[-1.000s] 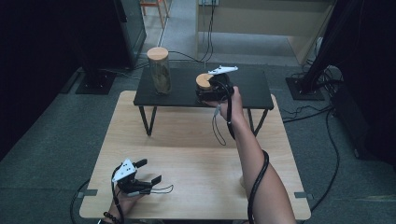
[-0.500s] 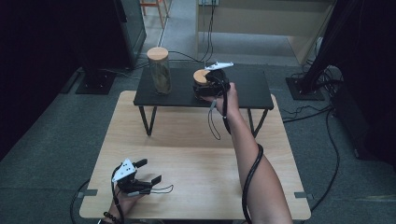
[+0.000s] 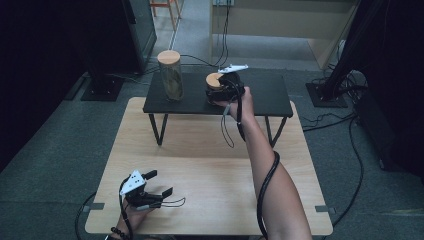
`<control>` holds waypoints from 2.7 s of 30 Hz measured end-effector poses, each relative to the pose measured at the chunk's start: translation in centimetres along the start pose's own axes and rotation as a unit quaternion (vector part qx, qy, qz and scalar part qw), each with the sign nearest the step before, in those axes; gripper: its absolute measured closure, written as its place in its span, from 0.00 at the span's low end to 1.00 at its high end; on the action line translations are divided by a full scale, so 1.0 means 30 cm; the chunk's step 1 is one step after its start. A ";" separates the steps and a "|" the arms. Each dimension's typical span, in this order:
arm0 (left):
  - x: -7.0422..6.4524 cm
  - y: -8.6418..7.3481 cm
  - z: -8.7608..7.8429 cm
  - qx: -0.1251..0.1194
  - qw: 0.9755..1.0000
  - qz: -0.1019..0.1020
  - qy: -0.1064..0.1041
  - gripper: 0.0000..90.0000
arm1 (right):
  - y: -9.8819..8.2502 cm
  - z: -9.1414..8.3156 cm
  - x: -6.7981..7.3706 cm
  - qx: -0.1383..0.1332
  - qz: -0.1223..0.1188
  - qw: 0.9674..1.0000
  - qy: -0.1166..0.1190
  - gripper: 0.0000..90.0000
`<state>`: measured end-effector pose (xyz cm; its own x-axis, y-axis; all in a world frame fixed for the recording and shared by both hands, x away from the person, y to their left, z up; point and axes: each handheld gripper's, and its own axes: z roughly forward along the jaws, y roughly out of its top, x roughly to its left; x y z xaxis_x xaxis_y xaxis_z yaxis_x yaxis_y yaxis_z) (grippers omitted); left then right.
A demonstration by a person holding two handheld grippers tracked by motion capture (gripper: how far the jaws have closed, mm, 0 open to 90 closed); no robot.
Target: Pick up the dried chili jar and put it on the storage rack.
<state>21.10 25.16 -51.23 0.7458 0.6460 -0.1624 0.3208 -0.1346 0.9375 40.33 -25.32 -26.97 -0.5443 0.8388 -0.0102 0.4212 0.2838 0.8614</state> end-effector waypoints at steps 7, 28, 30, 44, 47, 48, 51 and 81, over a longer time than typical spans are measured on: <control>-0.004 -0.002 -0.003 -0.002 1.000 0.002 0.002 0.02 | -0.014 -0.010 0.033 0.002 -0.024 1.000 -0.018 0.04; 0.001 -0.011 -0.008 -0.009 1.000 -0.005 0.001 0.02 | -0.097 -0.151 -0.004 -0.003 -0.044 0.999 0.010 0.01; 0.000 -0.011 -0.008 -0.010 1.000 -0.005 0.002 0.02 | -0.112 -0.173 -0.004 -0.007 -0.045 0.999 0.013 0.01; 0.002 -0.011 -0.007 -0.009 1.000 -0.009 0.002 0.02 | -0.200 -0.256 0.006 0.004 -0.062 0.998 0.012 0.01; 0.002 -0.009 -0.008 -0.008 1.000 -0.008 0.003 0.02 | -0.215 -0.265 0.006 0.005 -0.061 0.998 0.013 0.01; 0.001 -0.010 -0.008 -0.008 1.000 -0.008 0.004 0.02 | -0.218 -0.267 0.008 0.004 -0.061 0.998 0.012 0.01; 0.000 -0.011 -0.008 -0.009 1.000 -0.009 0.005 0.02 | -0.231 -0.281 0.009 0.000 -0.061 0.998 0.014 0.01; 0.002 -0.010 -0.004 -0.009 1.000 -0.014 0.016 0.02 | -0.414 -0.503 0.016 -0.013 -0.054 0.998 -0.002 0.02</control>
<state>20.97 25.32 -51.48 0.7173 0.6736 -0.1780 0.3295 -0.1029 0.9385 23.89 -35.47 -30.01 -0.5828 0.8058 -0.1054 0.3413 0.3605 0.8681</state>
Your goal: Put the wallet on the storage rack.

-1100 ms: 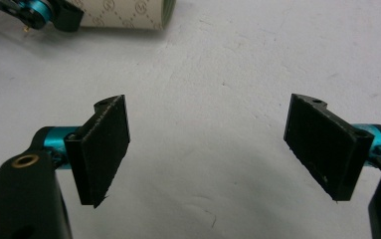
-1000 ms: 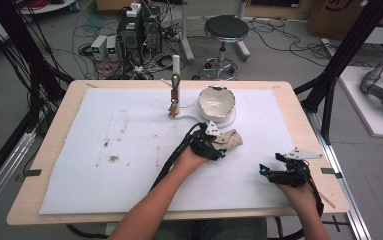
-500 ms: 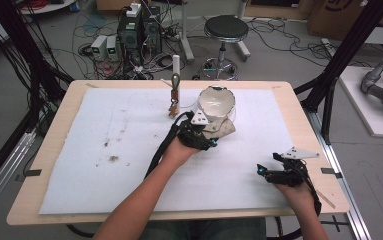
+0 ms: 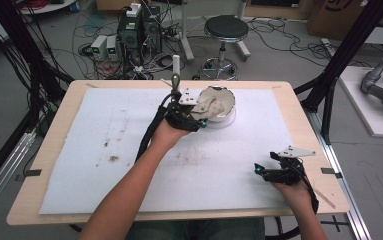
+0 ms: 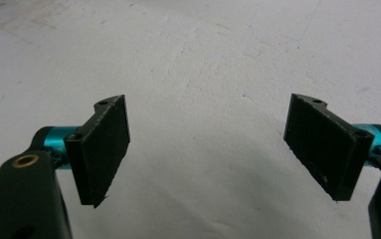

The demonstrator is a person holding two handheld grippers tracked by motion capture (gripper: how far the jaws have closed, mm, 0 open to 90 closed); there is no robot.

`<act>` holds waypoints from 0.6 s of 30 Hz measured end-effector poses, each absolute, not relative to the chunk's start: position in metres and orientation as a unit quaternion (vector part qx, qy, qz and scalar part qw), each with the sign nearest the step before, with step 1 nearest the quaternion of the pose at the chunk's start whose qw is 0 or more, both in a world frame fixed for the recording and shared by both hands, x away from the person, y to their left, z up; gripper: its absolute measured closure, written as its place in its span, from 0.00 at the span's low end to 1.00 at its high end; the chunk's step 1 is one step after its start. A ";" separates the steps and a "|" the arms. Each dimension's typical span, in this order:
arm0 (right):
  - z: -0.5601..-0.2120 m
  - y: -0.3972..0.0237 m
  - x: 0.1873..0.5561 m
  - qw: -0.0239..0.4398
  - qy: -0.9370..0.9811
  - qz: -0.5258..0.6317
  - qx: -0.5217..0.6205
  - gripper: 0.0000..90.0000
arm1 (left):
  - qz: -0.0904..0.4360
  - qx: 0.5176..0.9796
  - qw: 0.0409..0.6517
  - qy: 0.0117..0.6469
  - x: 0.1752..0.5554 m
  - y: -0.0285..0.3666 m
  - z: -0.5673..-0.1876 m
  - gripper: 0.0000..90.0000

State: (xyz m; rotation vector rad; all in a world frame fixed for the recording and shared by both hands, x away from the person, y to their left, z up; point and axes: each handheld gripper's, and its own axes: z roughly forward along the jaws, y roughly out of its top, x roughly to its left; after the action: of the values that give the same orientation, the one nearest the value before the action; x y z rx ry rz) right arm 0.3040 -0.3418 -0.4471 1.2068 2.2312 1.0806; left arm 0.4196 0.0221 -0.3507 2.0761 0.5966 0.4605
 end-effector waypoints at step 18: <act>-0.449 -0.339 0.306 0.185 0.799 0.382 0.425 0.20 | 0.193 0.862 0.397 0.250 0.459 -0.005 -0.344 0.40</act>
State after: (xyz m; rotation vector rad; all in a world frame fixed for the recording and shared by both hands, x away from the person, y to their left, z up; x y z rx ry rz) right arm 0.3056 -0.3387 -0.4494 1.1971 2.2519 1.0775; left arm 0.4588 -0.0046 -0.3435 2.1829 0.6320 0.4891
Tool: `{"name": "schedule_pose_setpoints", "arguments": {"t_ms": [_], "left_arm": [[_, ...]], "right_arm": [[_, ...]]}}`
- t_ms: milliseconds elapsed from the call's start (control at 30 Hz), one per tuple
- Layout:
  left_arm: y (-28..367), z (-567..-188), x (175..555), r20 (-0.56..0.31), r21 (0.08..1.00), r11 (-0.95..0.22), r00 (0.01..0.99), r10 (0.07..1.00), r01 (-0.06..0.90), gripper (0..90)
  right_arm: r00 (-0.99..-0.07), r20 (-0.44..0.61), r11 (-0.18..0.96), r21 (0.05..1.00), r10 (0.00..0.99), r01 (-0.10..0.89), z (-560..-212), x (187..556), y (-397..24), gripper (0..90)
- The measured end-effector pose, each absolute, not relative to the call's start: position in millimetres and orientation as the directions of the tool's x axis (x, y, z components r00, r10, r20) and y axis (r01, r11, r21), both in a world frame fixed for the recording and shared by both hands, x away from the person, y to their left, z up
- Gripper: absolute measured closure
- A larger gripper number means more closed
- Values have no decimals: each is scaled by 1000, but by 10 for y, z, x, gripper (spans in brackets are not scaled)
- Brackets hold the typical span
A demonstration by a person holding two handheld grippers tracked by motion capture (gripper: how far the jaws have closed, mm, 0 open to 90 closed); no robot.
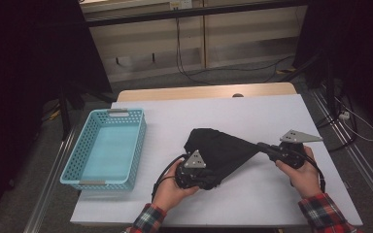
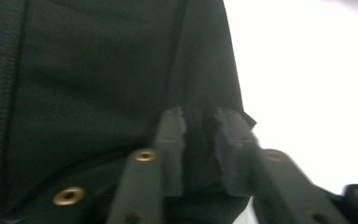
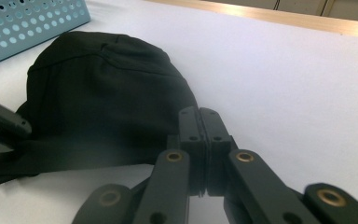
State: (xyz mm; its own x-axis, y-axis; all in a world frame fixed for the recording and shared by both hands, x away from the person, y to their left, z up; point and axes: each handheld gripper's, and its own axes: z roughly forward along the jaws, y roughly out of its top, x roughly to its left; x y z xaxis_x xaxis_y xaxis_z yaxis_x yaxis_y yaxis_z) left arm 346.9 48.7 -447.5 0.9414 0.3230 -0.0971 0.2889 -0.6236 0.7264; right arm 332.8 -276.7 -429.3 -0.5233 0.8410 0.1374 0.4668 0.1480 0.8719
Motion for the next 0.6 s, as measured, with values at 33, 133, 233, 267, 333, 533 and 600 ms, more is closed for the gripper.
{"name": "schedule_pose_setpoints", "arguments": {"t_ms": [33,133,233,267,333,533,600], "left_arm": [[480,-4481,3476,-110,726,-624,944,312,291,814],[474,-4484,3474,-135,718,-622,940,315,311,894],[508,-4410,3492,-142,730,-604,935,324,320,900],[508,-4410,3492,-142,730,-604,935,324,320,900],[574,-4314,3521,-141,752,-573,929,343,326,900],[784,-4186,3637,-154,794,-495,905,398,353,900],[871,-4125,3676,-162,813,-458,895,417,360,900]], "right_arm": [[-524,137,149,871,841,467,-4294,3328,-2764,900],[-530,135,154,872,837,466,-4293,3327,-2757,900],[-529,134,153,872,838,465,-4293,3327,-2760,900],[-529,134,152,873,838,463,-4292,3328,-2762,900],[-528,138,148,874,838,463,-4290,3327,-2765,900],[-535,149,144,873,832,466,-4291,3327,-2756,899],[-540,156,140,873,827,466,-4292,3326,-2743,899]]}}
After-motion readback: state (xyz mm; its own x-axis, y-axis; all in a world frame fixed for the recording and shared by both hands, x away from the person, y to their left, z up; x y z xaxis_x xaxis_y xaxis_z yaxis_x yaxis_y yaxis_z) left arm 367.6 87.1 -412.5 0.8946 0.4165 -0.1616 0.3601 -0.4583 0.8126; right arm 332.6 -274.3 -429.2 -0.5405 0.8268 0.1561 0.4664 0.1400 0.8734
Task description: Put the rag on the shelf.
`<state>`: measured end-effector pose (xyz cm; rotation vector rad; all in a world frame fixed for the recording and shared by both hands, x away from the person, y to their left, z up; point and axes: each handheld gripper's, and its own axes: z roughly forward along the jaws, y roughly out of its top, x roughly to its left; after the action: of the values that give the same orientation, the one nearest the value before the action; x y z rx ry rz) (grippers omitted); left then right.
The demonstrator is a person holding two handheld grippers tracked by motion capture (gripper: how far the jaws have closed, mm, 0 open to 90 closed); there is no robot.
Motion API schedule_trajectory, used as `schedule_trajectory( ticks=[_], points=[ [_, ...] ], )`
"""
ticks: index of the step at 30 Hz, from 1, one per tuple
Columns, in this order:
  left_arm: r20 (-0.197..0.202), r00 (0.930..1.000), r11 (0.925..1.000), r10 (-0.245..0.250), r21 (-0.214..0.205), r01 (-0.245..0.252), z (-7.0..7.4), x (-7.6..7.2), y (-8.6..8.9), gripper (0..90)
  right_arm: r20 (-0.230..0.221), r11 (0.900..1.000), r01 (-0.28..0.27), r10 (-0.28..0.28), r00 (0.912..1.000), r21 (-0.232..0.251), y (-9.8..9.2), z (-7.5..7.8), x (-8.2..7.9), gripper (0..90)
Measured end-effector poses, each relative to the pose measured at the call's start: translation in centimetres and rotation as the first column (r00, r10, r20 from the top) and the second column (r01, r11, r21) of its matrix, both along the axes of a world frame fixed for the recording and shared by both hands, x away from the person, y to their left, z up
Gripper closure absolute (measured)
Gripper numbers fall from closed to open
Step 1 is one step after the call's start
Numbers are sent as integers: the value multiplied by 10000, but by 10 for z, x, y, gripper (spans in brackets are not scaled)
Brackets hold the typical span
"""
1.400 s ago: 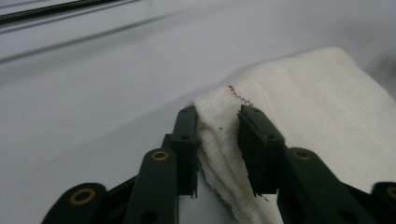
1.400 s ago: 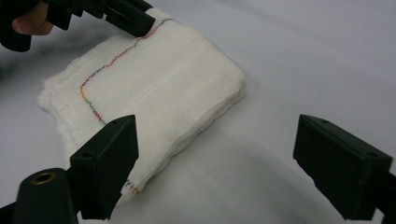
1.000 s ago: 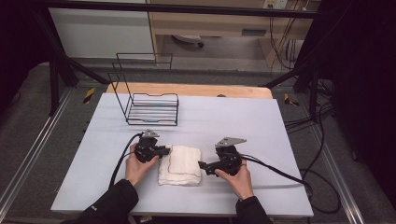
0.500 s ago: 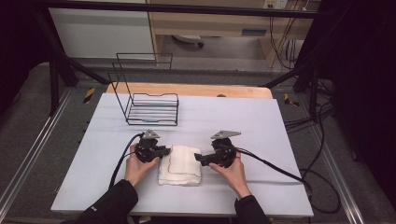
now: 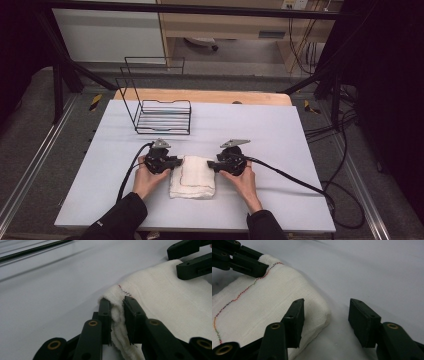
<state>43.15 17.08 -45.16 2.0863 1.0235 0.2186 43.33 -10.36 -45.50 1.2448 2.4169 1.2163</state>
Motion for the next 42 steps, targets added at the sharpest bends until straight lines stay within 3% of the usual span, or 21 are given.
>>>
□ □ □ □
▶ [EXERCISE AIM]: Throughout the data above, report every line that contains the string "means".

▶ [RESULT OF THE EXERCISE]:
`<control>` holds waypoints from 2.7 s of 30 Hz measured end-effector poses, each relative to the pose measured at the chunk's start: translation in centimetres along the start pose's own axes and rotation as a unit quaternion (vector part qx, qy, qz and scalar part qw), each with the sign nearest the step before, in those axes; gripper: its absolute measured closure, written as its place in its span, from 0.00 at the span's low end to 1.00 at its high end; on the action line translations are divided by a full scale, so 1.0 means 30 cm; the chunk's step 1 is one step after its start. A ";" separates the steps and a "|" the arms. Each dimension's typical span, in this order:
- A larger gripper number means more closed

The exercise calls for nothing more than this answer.